━━━ Data segment ━━━

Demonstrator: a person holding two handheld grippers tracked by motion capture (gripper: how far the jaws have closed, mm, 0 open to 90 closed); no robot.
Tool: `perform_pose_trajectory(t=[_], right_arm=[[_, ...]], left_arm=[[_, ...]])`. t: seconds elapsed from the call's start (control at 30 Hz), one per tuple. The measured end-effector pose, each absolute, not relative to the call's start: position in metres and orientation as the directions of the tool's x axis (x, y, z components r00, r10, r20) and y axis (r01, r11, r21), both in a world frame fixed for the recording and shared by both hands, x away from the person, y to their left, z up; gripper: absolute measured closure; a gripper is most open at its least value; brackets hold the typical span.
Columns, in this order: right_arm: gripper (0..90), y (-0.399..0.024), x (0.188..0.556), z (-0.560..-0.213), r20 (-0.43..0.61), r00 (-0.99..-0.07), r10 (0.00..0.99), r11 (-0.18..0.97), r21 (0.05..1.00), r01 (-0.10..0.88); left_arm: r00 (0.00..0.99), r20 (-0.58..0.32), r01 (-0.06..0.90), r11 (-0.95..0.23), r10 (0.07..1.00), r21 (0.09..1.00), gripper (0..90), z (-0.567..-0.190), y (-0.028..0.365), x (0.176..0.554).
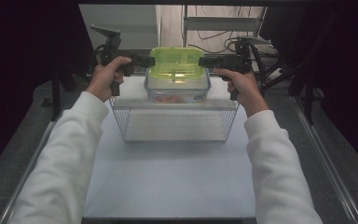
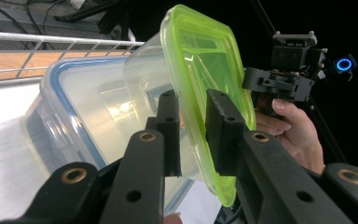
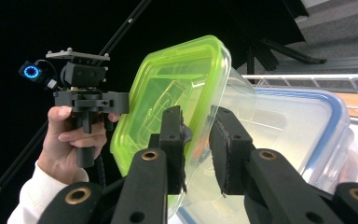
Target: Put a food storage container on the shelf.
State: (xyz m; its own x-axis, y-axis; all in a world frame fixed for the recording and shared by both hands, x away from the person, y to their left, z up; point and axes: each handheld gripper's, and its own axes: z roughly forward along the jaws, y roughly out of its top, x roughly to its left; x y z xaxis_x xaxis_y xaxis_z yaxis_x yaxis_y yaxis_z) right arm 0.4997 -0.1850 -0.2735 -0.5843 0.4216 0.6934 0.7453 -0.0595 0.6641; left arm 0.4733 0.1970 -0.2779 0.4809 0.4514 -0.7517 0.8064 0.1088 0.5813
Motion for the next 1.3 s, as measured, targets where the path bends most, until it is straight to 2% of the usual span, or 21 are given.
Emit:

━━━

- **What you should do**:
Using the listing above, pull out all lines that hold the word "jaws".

- **Result for this exercise**:
Demonstrator: a person holding two handheld grippers tracked by motion capture (gripper: how far the jaws have closed, mm, 0 open to 90 closed); no robot.
State: (xyz m; its own x-axis, y-axis; all in a world frame fixed for the recording and shared by both hands, x away from the person, y to their left, z up; point and axes: each handheld gripper's, and its own axes: z roughly forward along the jaws, y roughly out of its top, x roughly to its left; x y z xaxis_x xaxis_y xaxis_z yaxis_x yaxis_y yaxis_z) right arm 0.4997 -0.1850 -0.2735 -0.5843 0.4216 0.6934 0.7453 -0.0595 0.6641; left arm 0.4733 0.1970 -0.2779 0.4809 0.4514 -0.7517 0.8064 0.1088 0.5813

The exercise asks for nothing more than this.